(Records from a dataset)
---+---
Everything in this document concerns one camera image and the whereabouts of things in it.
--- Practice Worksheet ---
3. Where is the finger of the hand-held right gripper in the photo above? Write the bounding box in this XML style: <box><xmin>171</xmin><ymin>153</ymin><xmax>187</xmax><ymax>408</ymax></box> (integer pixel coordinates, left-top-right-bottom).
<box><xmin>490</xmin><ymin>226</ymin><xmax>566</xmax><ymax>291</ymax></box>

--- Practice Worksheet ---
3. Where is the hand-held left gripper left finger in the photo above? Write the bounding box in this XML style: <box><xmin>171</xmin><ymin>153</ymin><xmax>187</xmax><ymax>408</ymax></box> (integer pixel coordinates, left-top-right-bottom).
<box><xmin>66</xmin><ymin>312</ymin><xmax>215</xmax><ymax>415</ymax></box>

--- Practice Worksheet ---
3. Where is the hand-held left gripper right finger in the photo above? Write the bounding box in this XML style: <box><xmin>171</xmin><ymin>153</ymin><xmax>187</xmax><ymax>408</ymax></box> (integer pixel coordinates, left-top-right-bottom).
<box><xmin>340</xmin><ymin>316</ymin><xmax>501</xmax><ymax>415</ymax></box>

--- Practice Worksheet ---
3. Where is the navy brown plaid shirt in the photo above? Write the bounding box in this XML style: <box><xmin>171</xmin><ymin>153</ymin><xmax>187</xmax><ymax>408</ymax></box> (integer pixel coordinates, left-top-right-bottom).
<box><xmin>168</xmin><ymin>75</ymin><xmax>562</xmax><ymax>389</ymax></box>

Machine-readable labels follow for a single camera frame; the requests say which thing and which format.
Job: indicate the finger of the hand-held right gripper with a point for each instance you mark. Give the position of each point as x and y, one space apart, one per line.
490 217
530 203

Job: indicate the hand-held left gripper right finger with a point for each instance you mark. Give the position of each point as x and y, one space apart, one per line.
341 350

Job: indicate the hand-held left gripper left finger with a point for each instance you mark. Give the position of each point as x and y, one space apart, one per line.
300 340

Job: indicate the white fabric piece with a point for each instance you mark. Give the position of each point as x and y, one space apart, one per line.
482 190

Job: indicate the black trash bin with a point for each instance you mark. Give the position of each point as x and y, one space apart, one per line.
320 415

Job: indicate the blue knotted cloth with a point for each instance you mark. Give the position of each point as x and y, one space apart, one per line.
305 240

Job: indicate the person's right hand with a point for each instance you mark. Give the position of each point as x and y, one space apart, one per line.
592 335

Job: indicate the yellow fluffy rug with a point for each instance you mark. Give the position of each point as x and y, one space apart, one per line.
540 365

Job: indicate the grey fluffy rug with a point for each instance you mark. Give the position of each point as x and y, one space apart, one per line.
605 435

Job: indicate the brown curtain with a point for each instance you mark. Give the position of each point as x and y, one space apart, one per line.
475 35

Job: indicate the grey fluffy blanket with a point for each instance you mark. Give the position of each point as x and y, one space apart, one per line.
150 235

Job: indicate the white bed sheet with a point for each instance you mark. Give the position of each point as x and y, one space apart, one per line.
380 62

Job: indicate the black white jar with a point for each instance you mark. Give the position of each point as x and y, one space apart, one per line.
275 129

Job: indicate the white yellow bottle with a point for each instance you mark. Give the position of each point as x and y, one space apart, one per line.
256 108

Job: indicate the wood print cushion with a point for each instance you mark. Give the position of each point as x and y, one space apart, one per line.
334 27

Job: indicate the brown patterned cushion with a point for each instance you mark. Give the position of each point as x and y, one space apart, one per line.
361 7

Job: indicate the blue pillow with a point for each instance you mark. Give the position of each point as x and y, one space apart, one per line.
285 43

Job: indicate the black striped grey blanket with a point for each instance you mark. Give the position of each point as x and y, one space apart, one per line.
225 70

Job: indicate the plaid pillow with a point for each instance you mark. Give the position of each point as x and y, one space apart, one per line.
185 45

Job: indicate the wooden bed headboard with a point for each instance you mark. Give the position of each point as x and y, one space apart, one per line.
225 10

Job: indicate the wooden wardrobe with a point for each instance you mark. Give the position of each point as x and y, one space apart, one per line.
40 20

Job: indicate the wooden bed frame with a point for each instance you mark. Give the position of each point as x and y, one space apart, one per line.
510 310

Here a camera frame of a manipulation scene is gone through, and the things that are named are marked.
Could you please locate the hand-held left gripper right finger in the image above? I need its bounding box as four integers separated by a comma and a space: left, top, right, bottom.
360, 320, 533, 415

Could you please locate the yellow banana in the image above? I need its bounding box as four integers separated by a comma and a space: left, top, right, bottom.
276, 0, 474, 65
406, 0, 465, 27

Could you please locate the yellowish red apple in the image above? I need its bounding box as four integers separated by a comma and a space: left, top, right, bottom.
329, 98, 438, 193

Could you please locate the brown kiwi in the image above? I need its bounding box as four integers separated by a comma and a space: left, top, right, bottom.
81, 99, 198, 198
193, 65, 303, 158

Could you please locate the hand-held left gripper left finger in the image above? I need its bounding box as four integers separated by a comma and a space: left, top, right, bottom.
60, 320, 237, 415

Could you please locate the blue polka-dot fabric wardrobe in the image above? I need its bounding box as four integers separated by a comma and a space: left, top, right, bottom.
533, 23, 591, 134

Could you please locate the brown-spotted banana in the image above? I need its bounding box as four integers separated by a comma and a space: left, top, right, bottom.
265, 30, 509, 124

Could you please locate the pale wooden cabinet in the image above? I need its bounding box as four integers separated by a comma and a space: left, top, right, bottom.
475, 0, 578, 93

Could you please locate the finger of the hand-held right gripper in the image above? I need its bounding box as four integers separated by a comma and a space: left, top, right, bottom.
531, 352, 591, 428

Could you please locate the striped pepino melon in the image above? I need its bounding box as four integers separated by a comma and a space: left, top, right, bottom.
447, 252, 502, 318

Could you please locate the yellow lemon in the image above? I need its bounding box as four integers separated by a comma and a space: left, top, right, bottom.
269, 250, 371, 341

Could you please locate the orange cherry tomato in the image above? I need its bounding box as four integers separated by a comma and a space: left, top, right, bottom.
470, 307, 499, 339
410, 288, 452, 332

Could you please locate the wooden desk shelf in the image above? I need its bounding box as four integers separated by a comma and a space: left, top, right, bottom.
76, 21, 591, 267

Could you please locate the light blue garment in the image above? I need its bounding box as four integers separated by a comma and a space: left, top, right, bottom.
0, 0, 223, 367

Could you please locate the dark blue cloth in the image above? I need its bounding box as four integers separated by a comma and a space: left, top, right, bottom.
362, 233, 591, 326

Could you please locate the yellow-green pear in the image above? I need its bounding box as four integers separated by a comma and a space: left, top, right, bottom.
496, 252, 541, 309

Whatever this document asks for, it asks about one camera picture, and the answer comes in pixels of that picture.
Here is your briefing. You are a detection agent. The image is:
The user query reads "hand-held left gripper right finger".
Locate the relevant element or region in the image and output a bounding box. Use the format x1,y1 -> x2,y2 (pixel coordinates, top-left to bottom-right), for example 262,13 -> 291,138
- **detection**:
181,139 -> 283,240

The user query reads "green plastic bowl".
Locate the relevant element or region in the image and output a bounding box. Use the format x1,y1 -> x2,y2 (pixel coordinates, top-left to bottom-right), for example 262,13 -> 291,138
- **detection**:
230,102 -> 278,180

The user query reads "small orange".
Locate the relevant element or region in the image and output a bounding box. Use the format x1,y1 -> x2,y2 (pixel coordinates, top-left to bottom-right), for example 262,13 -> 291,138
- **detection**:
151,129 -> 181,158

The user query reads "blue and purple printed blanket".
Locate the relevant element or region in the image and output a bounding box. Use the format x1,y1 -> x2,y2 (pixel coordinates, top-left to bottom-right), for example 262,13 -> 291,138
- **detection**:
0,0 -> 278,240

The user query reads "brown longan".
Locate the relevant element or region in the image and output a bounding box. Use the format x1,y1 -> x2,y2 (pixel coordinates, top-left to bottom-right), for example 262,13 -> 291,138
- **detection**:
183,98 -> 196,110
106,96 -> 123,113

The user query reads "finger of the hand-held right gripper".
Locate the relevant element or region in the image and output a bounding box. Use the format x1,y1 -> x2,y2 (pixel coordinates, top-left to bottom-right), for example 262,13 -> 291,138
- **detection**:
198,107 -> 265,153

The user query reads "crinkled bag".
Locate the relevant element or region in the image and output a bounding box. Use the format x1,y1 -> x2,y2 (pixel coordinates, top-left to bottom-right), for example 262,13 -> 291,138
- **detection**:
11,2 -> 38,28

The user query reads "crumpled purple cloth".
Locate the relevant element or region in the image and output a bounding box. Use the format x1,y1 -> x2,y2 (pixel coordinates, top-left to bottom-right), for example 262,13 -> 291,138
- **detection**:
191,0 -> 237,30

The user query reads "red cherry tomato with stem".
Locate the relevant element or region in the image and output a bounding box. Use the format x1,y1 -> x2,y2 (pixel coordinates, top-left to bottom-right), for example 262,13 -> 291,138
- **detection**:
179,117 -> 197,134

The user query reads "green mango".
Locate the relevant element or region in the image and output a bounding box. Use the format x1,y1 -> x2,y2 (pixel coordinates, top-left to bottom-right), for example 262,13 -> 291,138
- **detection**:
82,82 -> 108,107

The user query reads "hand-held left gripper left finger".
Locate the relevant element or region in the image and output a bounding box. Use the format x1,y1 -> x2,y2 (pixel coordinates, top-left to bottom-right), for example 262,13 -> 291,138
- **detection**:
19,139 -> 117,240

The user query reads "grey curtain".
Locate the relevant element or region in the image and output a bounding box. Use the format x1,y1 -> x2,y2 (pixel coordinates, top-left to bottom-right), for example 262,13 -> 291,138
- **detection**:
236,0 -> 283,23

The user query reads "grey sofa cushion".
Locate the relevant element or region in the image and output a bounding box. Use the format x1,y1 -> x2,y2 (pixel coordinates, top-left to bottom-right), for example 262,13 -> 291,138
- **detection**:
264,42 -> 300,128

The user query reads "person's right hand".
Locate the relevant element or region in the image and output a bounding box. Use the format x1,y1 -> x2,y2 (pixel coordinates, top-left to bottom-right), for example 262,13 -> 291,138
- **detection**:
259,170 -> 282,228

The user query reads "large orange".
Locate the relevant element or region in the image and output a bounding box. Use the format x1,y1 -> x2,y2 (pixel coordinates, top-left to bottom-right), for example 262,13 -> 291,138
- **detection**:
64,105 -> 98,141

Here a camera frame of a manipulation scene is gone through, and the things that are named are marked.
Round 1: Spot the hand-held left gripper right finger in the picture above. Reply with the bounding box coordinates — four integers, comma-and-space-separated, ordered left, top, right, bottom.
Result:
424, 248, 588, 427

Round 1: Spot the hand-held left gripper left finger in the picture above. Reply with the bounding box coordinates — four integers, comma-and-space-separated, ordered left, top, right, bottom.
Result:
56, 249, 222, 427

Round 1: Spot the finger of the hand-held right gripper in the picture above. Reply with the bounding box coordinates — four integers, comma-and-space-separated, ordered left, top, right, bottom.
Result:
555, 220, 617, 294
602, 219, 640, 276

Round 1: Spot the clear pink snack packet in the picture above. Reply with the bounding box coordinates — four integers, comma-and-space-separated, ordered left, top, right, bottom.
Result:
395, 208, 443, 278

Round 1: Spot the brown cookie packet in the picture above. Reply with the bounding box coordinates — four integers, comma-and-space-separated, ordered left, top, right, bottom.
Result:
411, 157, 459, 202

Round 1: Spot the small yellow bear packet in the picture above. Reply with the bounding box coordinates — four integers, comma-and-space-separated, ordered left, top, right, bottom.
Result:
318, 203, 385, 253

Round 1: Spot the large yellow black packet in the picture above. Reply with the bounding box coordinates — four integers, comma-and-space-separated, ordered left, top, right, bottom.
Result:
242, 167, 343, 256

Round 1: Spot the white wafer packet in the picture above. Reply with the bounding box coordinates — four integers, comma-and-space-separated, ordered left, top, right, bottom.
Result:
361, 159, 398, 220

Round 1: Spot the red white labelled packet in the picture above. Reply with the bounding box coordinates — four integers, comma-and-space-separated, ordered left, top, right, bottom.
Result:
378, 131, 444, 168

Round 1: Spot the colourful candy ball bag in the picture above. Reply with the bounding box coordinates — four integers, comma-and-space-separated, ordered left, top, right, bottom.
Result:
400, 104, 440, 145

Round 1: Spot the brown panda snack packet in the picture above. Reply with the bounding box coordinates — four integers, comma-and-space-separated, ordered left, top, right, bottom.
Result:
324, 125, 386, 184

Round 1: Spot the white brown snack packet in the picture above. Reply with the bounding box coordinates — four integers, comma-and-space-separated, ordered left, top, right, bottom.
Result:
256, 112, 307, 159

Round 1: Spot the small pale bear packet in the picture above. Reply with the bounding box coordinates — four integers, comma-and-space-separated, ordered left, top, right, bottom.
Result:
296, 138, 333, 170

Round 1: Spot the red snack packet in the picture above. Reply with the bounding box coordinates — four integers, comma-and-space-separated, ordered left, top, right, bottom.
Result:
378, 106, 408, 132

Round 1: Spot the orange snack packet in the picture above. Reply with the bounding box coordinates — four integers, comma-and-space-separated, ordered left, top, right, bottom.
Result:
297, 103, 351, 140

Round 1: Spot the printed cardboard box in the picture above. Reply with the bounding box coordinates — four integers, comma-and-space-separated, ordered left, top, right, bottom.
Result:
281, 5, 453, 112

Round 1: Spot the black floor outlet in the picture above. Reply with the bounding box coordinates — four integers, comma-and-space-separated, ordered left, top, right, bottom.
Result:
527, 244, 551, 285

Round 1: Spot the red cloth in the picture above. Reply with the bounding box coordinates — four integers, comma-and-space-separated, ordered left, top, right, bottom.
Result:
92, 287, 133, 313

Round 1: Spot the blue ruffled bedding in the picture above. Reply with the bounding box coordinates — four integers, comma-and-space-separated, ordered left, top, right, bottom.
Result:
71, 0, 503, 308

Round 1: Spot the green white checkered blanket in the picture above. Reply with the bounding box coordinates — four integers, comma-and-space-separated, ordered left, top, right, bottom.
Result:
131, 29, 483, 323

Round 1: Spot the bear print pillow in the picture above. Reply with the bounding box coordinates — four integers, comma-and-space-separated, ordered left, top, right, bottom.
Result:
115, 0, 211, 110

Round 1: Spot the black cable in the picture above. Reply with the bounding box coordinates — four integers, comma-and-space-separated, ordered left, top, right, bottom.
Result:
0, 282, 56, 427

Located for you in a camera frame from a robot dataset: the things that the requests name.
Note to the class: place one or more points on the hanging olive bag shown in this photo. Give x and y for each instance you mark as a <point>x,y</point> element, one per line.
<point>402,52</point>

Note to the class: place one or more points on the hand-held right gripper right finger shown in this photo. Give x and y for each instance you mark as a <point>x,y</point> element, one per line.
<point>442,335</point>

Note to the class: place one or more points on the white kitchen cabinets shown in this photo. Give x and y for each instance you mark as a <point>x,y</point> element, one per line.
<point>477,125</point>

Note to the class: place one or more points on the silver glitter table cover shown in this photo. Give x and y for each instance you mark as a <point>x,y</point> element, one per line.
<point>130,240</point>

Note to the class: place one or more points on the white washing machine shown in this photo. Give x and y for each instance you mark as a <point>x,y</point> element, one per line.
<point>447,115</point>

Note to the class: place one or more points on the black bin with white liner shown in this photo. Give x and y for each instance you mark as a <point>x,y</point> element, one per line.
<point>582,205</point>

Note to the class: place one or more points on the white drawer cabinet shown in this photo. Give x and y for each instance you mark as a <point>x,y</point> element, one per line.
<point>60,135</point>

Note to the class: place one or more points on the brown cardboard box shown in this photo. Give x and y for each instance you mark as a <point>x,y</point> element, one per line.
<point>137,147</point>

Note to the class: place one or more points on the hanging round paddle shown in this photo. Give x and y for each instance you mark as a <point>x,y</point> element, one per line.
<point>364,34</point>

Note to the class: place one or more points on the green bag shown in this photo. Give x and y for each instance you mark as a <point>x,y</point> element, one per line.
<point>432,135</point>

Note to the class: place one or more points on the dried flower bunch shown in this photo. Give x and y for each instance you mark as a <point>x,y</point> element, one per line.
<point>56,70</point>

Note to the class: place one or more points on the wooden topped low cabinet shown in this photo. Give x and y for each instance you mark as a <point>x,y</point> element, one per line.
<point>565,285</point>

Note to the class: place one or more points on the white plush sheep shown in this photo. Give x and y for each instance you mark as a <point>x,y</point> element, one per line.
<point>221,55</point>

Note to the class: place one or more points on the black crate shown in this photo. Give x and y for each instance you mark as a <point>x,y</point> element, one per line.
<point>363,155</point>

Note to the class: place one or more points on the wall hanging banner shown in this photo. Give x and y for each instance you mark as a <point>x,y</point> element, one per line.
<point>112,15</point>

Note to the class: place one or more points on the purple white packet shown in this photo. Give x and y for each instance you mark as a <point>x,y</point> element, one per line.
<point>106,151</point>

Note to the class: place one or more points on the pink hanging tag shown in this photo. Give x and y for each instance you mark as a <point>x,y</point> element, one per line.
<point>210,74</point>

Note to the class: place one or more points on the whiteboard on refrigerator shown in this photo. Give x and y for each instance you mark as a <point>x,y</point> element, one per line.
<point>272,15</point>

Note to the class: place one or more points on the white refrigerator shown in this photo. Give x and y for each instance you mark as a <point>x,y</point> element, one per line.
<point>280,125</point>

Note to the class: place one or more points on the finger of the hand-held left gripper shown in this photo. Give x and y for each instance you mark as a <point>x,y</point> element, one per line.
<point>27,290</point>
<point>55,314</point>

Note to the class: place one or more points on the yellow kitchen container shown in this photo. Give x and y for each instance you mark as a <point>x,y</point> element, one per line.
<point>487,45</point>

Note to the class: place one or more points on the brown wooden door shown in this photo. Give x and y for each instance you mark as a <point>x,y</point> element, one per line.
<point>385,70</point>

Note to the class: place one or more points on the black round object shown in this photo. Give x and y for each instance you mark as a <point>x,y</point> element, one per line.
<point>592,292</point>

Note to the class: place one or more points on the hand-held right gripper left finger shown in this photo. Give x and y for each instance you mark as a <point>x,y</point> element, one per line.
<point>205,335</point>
---+---
▶ ASSIGNED TASK
Of all the entries above, repeat only the lines from the line that has "<point>55,314</point>" to the line that has "<point>487,45</point>", both lines included, exactly.

▶ ANSWER TO THIS TASK
<point>55,314</point>

Note to the class: place one or more points on the yellow kitchen container shown in this photo. Give x and y for each instance you mark as a <point>x,y</point> element, one per line.
<point>487,45</point>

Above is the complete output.